Another characteristic of the NFM is that it links processes with a high degree of duality. For example, as previously mentioned, molecular pathways involving Myc, Src, Ras, and Abl orthologs were recruited in unicellular Holozoa (Suga et al., 2014; Sebé-Pedrós et al., 2016b) and probably induced high rates of cell proliferation and expansion. There is also strong evidence supporting the appearance of many cancer genes during the early phases of the emergence of metazoans (Domazet-Lošo and Tautz, 2010; Chen et al., 2015), prompting the belief that the predominant phenomenon at the beginning of animal life would be a neoplastic expansive force. However, there was also the recruitment of molecular pathways involving tumor suppressors, such as p53 family members (p63-like domain) (Rutkowski et al., 2010), retinoblastoma protein (pRb) (Bartas et al., 2019), and Hippo (Sebé-Pedrós et al., 2016b), acting in conjunction as a brake or barrier to the neoplasm.

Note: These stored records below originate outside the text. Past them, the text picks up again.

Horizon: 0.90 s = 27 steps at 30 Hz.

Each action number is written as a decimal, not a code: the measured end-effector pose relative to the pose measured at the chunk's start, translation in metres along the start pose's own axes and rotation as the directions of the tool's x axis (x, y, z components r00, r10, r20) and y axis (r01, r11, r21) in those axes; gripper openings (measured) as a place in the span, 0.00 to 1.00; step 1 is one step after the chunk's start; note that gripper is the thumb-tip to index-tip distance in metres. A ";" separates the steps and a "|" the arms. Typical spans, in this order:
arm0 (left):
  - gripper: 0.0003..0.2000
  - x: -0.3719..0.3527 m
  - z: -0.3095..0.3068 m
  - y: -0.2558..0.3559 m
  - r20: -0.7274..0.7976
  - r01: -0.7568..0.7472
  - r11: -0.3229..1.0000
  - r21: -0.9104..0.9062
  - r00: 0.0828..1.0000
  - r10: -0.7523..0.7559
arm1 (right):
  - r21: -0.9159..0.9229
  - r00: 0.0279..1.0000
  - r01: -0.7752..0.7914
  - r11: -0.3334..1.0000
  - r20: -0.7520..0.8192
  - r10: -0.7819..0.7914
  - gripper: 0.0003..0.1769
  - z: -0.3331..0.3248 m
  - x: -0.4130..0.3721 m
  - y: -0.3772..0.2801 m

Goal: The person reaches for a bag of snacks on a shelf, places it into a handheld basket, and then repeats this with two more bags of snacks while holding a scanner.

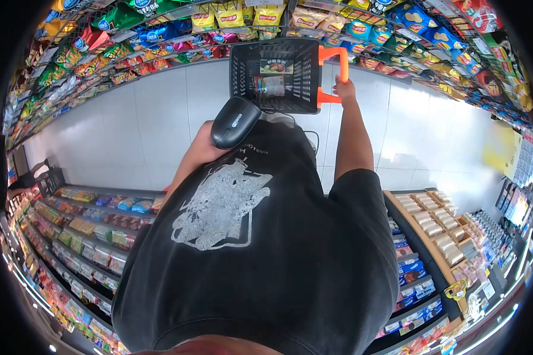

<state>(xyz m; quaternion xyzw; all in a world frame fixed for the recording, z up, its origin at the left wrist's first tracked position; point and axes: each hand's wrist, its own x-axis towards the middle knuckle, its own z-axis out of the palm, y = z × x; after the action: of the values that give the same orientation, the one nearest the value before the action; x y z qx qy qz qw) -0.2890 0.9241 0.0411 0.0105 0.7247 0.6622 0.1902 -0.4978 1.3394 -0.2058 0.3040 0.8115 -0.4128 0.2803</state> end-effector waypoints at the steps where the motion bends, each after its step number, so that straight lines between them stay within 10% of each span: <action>1: 0.18 0.003 -0.005 0.003 0.017 -0.016 1.000 0.004 1.000 0.016 | 0.043 0.985 -0.151 0.988 0.091 0.147 0.25 -0.004 -0.017 -0.015; 7: 0.19 0.013 -0.038 0.008 0.085 -0.033 0.998 0.061 0.996 0.028 | 0.222 0.938 -0.306 0.926 0.235 0.254 0.25 -0.002 -0.008 -0.015; 27: 0.11 -0.018 -0.097 -0.030 0.083 0.094 0.995 0.021 0.992 -0.095 | 0.136 0.981 -0.153 0.979 -0.095 0.167 0.25 0.021 -0.016 -0.010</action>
<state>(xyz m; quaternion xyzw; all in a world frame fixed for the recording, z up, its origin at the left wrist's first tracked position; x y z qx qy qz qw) -0.2934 0.8228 0.0216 0.0056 0.7213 0.6453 0.2516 -0.4908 1.3132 -0.1999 0.4073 0.7699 -0.4234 0.2491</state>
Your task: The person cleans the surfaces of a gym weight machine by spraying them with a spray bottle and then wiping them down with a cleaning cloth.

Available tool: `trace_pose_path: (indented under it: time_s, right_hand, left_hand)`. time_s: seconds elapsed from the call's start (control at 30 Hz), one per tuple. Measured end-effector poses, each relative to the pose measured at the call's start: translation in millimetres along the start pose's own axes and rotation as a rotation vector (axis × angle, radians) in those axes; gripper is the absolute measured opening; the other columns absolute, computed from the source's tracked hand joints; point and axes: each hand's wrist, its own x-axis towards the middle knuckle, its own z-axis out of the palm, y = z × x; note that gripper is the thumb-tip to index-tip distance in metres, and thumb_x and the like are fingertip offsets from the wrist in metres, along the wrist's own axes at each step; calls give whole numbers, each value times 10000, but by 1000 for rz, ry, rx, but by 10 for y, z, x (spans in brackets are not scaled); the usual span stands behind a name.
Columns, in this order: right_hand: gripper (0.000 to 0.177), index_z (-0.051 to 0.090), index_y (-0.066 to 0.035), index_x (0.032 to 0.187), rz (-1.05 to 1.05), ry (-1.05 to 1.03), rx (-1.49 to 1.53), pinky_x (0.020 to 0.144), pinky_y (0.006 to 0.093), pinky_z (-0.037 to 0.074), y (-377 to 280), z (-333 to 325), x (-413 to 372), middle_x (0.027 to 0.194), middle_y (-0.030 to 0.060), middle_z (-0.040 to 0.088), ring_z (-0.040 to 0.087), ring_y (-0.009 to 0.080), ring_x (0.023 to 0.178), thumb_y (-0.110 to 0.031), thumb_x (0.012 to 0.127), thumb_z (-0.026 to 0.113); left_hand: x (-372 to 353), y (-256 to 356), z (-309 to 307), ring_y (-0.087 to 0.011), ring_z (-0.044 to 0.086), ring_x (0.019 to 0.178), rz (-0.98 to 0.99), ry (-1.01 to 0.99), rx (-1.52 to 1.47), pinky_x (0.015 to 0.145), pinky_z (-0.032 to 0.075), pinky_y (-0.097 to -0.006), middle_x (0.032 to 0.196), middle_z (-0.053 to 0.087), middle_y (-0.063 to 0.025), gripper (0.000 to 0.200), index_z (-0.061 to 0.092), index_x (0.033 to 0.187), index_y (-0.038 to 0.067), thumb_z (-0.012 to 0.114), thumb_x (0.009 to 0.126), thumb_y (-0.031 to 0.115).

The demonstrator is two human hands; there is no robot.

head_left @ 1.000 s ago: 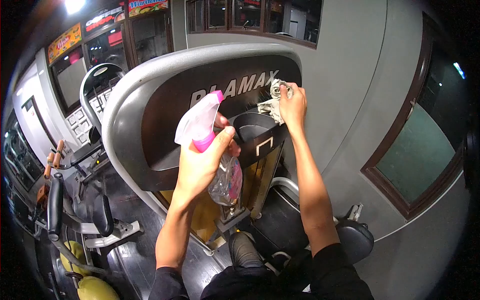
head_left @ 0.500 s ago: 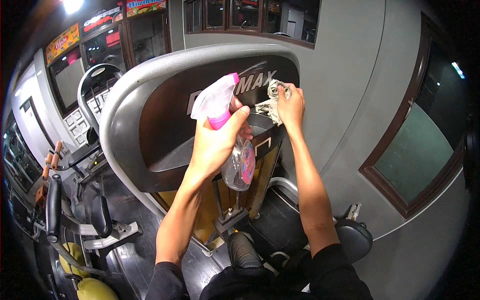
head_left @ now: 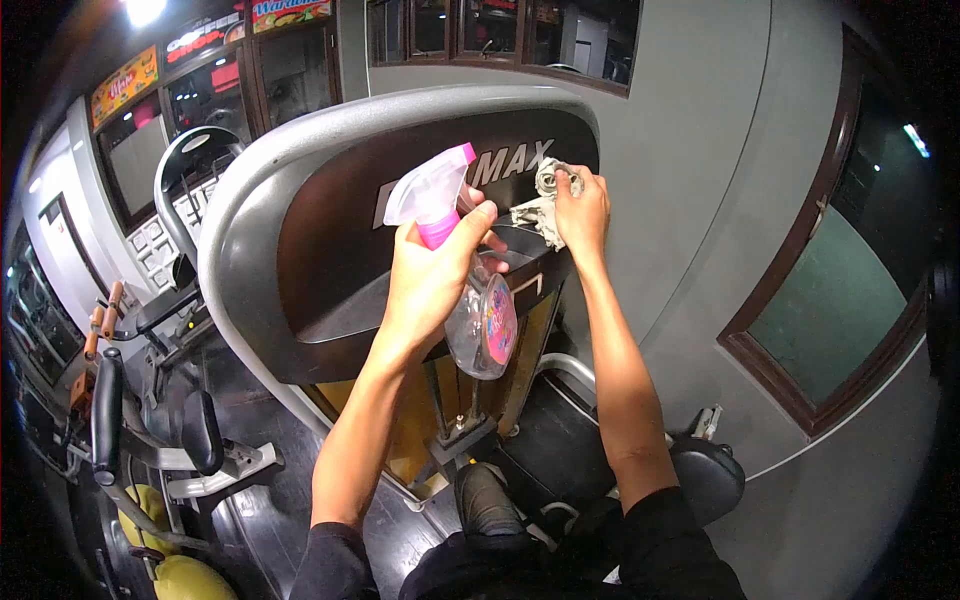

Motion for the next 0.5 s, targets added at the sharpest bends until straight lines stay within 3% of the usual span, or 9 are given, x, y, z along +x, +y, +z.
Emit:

At this point, it becomes necessary to clarify that the NP, as it is approached in this article, does not involve any genetic mutation. Somatic mutation is a concept deeply ingrained in oncology and entwined in the molecular foundations of cancer (Weinberg, 1983; Hanahan and Weinberg, 2000). A classic example of somatic mutations, as well as of their pivotal role in oncogenesis, is found in Ras mutations, present in 19% of cancer patients (Prior et al., 2020). It is also worth mentioning the relevant and well-recognized role of the non-mutated protein (wild-type Ras) in promoting exponential growth in cancer cell models (T24, MIA PaCa-2, and RD cell lines), whose effects within the cell are non-redundant and independent from those of mutated Ras isoforms (Young et al., 2013). Interestingly, even in the absence of Ras mutants, activation of wild-type Ras can lead to cancer if some of its negative regulators are lost, such as Nf1, Gap, and Spry proteins (Zhou et al., 2016). Thus, modulating the oncogenic activity of non-mutated Ras is among the challenges and future strategies for cancer treatment (Sheffels and Kortum, 2021).
Something similar is observed with Src (Frame, 2002) and Abl (Greuber et al., 2013; Luttman et al., 2021). For both proteins, it is an increase in expression or catalytic activity, rather than a mutation, that influences cell growth, adhesion strength, and even metastasis. Therefore, Src or Abl dysregulation in cancer cells may increase tumor growth (Frame, 2002) and/or enhance migratory or invasive potential (Greuber et al., 2013). In solid tumors, activated Abl kinases promote invadopodium formation, invasion, and cellular processes implicated in EMT and metastasis (Luttman et al., 2021). By contrast, under physiological conditions, Abl kinases are surprisingly recognized to participate in the orchestration of epithelial morphogenesis, cell migration, and cytoskeleton rearrangement (Bradley and Koleske, 2009). These observations demonstrate the modular characteristic of the proposed NP, whereby recruited components are always simultaneously involved with proliferation, adhesion, and invasion, and therefore participate strictly in cellular processes, unlike mutated genes. Cancer as a disease emerged temporally after, and as a consequence of, NP participation in the formation of the first embryo. Or, in other words, some genetic mutations are a consequence of cancer, not its origin.
Another facet of the duality of co-opted processes is denoted by the recruitment of developmental pathways associated with disintegrating amoeboid movements resembling “metastasis,” as seen in the life cycles of unicellular Holozoa (Sebé-Pedrós et al., 2013; Suga and Ruiz-Trillo, 2015). When co-opted together with cadherins and the integrin adhesome (Hehenberger et al., 2017), which oppose these disintegrating and disruptive growth forces, such pathways would act as a counterbalance, limiting the disorganization of the first embryonic tissues. Thus, the first animal embryo was formed by exaptations within the NFM, with embryo cells “learning” to grow and move together.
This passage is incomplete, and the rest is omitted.